Teaching labs share stories about student titrations, how cerium’s clear color change calms nerves during practical exams. The substance pushes folks to work with intent but not panic—mistakes stand out in the color, giving room for swift correction. Because of regulatory leniency compared to dichromate, training new staff grows easier and safer.
Those with long careers in environmental or quality-control labs often talk about transitioning away from difficult oxidizers. Cerium(IV) sulfate hydrate paved the way for easier compliance, less contentious audits, and lower hazardous waste costs. These anecdotes, shared at conferences or tucked into published papers’ acknowledgments, show how subtle shifts in chemical choice can ripple out into better working conditions and stronger research outcomes.
Permanganate continues to fill roles in heavy-duty industrial chemistry, especially where budget outweighs cleanup hassle.

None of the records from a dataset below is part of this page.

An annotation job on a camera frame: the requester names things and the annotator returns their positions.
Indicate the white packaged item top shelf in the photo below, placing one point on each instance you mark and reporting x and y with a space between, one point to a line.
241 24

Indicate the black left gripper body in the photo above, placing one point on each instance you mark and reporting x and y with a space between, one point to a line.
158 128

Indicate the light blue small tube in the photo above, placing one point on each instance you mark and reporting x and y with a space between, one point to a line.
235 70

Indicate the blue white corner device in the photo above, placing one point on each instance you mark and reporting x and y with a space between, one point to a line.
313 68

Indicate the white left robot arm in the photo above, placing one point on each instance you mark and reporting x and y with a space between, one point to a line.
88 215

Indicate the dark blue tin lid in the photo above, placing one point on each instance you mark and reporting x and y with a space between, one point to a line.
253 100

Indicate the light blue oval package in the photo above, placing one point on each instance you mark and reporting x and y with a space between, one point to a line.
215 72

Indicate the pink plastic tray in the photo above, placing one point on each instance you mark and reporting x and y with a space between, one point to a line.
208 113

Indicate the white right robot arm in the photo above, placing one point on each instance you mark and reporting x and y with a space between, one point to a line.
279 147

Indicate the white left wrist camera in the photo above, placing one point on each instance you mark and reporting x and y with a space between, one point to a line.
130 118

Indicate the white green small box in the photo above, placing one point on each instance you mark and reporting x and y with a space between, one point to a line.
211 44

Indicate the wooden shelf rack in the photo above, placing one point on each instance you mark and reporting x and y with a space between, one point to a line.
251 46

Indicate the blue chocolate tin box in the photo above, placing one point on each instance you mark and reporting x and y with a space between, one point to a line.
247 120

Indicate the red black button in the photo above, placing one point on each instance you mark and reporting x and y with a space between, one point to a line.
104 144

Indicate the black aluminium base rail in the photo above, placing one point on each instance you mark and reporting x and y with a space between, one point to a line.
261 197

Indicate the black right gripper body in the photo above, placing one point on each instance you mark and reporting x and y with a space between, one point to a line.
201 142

Potassium dichromate, bracketed by stricter regulations and disposal costs, lingers in specialist or legacy applications. Cerium(IV) sulfate hydrate bridges this gap—not always the cheapest, rarely the brute force solution, but balancing safety, reliability, and long-term sustainability more thoughtfully.
On the research side, cerium stands out for its adaptability. Easily prepared solutions, less pronounced hazards, and consistently strong outcomes mean researchers spend less time troubleshooting and more time interpreting results. Nobody in the lab gets nostalgic about brown stains or hazardous chromium protocols, but many would note the smoother process and clear endpoints achieved with cerium-based methods.
Regulatory landscapes are set to tighten further, especially in countries rethinking industrial and laboratory waste. Moving toward cerium now hedges against future changes, saving effort revalidating existing methods or retooling training materials. Companies serious about long-term compliance have already made the investment, banking on reduced headaches in coming years.
Manufacturers are not resting on tradition alone—feedback from labs drives ongoing refinement. Material scientists work to produce cerium sulfate hydrates that stay free-flowing and resist humidity a bit longer. Some packaging now carries controlled-atmosphere seals aimed at extending shelf life and supporting high-purity demands from researchers in biotech or battery development.
Waste management companies aiming to reclaim rare earths from solution or solid waste have begun adopting newer solvent extraction and precipitation schemes. The goal isn’t just to meet green standards but to also reduce true material costs for those depending on cerium compounds. This shift toward sustainability not only fits with rising expectations for responsible sourcing, but also nudges forward research on efficient closed-loop systems.
Labs that communicate setbacks openly rather than covering up errors feed a cycle of process improvement. Chemistry, ever an evolving field, keeps pulling new lessons from old compounds. Cerium(IV) sulfate hydrate, far from being a relic, sits in the middle of this pursuit, quietly making better science and safer practice possible.
Choosing an oxidizer isn’t just about price per gram or reaction yield. It’s about outcomes that can be trusted, safety practices that protect teams, and waste handling that stands up to both audit and environmental responsibility. Cerium(IV) sulfate hydrate has earned its reputation through decades of consistent results, steady improvements, and adaptability to shifting compliance.
For many, it remains the quiet backbone of redox chemistry, overlooked by outsiders but valued by those whose daily work corners on accuracy and reliability. Anyone stepping into a lab today or managing a chemistry program tomorrow stands to benefit by learning from the substance’s strengths, not only as a tool for precision but as an everyday example of how considered choices build lasting value in science.